Brilio.net - Brians Tjipto (12) mulai menyukai 'mengutak-atik' kertas sejak berusia 5 tahun. Diakui ibunya, itu merupakan bakat alami sebab tanpa pernah dibimbing siapapun termasuk orangtuanya. Siswa ynag kini duduk di bangku kelas 6 Surabaya Grammar School ini mahir membuat beragam bentuk dari selembar kertas.

Sejak akhir 2014, setiap minggu selama 3 bulan, putra pasangan Agus Tjipto dan Lia Fenchilia ini mengisi tema origami di salah satu portal anak-anak. Hasil tutorial di portal tersebut kemudian dibukukan. Pada Desember 2015 lalu, Brians melaunching buku kedua dengan tema yang sama. Dituturkan Lia, karya buku origami pertama yang disusun oleh anak-anak ini ditujukan untuk anak-anak Indonesia agar lebih menyukai origami. Sejak 2014, Brians juga kerap dipanggil mengisi berbagai event.

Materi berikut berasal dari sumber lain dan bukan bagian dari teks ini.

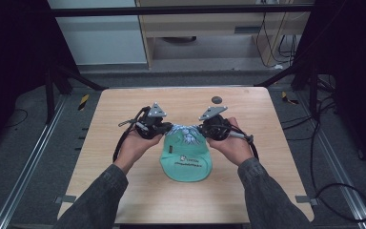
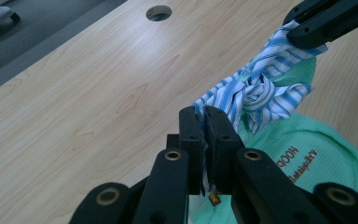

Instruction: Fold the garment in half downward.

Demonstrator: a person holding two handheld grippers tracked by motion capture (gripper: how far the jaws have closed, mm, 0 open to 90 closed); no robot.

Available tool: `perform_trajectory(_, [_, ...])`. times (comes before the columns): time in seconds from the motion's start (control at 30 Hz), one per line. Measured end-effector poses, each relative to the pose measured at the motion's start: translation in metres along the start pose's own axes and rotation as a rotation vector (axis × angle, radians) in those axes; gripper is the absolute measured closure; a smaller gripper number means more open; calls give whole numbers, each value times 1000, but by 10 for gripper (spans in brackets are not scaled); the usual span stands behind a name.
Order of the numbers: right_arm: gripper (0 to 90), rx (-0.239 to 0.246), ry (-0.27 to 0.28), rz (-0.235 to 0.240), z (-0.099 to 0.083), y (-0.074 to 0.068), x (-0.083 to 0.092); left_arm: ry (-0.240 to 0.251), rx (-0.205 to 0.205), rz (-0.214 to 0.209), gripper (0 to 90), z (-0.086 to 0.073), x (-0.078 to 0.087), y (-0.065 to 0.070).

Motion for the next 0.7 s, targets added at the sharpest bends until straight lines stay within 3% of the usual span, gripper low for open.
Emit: perform_trajectory(0.7, [842, 30, -35, 34, -22, -18, 0, -26, -18, -19, 862, -23, 3, 24])
Point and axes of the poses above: each handheld gripper's, and its own axes: x roughly backward along the jaws, z roughly out of its top, y roughly to its right, the point moved 4 cm from there along -x, roughly forward along the jaws, and after that the axes turned 2 degrees about y, right-handed, at the moved point
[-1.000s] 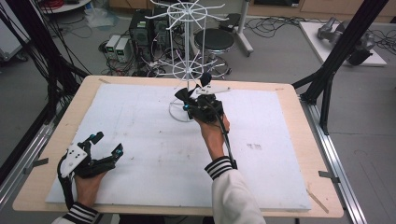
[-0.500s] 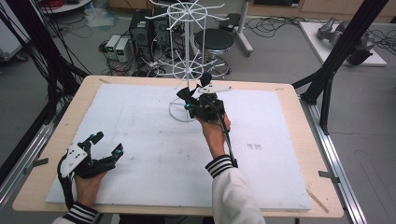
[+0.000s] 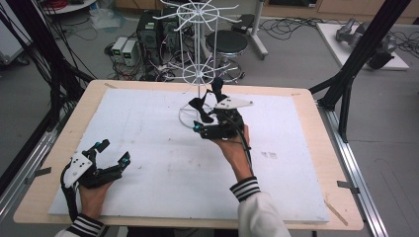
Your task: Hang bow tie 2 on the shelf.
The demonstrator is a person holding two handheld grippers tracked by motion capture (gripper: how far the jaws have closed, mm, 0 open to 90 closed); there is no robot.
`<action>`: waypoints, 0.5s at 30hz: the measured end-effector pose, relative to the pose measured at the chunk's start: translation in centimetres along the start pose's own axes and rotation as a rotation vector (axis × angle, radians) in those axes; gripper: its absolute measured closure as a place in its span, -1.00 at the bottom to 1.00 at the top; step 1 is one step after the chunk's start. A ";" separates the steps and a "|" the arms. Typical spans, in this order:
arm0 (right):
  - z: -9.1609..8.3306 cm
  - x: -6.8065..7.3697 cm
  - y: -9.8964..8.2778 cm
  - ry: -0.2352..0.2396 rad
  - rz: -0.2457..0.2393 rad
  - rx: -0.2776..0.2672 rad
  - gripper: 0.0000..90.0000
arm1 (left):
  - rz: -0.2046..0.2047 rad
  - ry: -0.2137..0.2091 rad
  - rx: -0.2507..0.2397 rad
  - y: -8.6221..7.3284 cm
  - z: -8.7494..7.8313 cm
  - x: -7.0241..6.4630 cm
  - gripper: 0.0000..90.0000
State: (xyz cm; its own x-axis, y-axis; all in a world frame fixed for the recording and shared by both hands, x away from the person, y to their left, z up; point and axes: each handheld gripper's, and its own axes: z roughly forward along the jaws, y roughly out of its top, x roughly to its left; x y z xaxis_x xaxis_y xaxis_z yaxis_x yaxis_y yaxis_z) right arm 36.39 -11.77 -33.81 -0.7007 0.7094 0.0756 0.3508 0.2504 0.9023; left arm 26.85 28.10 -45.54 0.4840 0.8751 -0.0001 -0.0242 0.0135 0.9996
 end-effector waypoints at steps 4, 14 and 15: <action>-2.9 0.1 -1.8 0.020 -0.034 -0.036 -0.76 | 0.001 0.001 0.000 0.0 0.0 0.0 -0.69; -10.5 -0.5 -8.5 -0.028 -0.115 -0.190 -0.76 | 0.003 0.001 0.000 0.0 0.0 0.0 -0.69; -11.2 -0.7 -9.4 -0.050 -0.120 -0.215 -0.76 | 0.002 -0.001 -0.001 0.0 0.0 0.0 -0.69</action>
State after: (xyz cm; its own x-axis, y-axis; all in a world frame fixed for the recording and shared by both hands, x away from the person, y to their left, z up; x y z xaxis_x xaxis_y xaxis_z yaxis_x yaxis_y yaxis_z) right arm 26.62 -22.00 -37.58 -0.6959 0.7161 -0.0542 0.1230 0.1931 0.9734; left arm 26.83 28.07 -45.54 0.4847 0.8747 0.0021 -0.0259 0.0119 0.9996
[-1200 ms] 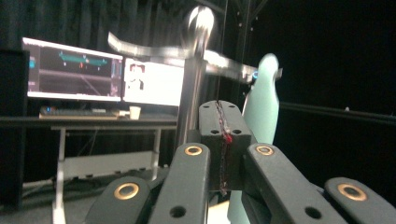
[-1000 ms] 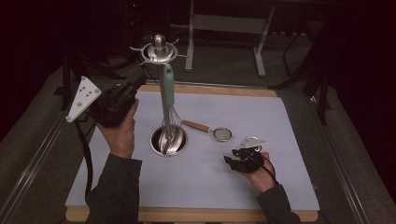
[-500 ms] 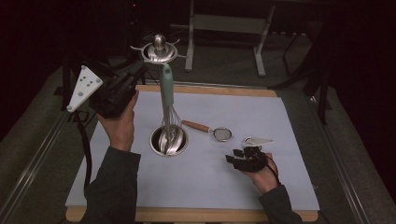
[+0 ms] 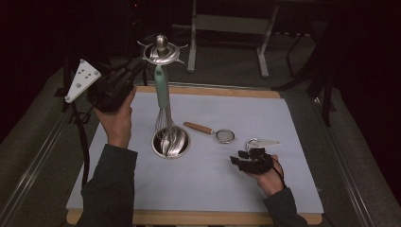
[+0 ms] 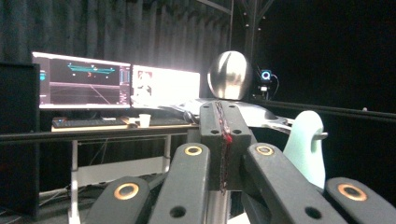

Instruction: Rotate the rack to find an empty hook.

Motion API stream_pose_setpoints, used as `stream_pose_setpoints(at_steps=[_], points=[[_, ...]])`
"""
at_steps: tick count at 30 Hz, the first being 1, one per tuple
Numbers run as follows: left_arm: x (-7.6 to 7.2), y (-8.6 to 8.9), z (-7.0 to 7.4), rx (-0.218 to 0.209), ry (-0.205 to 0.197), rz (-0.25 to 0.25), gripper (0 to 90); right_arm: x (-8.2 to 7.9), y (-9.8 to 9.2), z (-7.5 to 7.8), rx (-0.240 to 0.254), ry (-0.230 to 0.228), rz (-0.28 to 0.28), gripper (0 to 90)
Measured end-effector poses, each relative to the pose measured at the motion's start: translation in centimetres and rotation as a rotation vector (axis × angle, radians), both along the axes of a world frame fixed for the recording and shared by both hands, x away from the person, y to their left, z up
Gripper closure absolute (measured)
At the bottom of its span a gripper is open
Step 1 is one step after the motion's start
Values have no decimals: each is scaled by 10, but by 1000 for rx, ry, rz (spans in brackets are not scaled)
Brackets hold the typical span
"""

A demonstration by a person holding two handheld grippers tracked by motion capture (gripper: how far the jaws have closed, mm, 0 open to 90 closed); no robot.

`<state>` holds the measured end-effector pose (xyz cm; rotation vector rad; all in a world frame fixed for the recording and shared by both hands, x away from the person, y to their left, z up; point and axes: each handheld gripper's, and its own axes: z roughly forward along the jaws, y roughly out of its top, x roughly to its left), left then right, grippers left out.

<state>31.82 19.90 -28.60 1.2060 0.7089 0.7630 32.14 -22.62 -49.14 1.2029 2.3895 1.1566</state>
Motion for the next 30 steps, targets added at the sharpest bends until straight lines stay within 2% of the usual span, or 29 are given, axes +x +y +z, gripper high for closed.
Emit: stream_pose_setpoints(at_steps=[7,13,21,30], points=[[7,6,2,-4,13,39,900,0,-1,0,6,-1,-3,536],[14,8,6,-11,28,47,900,0,-3,1,12,-3,-11,532],[23,10,5,-29,51,63,900,0,-4,1,14,-3,-12,527],[25,11,3,-14,71,83,900,0,-7,2,16,-5,-18,525]])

Tekuni origami, bocah 12 tahun ini ikuti olimpiade hingga bikin buku


Pada 2015 lalu bersama 3 orang lainnya, Brians untuk pertama kali mengikuti International Origami Internet Olympiade.   Dari total 167 peserta dari seluruh dunia seperti yang dituturkan Lia Fenchilia, ibunda Brians, para peserta dari Indonesia mendapat peringkat 25, 32, dan 33, sedangkan satu orang tidak masuk 100 besar. Uniknya, Brian merupakan peserta termuda dari Indonesia.

"Kebetulan ada beberapa teman dari Singapura, udah besar. Lingkungan origami ini kebanyakan kan udah pada besar-besar. Kebetulan dari Indonesia dia yang paling kecil. Waktu itu ada di Moskow lomba lewat internet. Ikutan, dia dapat ke-33 dari dunia," tutur Lia pada brilio.net Kamis (25/2). Salah satu syarat yang harus dipenuhi adalah peserta lomba harus mengirimkan foto-foto pengerjaan serta hasil. Selain itu ada 13 soal yang diberikan panitia dan jawabannya harus disetor 3 minggu kemudian.

Akibat hobi anaknya itu, Lia juga kini berkutat dalam dunia origami ini. Dia menggalakkan kembali komunitas origami di Surabaya yang sudah vakum beberapa tahun.

Tekuni origami, bocah 12 tahun ini ikuti olimpiade hingga bikin buku


"Peminatnya juga kan nggak banyak. hobi langka tapi berhubungan banget sama matematika, seharusnya ini sangat membantu. Anak-anak berorigami harusnya lebih bagus dalam pelajaran, itu banyak membantu juga, berpengaruh di dalam matematika, berhubungan dengan sudut, geometri, logika, bangun ruang," terang Lia.

Kini komunitas origami di Surabaya sudah aktif selama 5 tahun lebih. Pertemuan diadakan setiap satu bulan sekali untuk bertukar ide. Lia menambahkan kota-kota lain di Indonesia yang antusias belajar origami antara lain Medan, Bandung, Jakarta, sedangkan Surabaya masih kurang.

"Kebanyakan udah besar, saya masih cari anak-anak yang kecil-kecil. Mau membimbing mereka tapi zaman sekarang anak-anak lebih suka gadget. Susah. Tapi pasti ada generasi, saya yakin," aku Lia. Usaha yang telah dilakukan Lia adalah memberikan apresiasi berupa hadiah kepada anak-anak yang karyanya bagus dan memenangkan perlombaan yang dia adakan.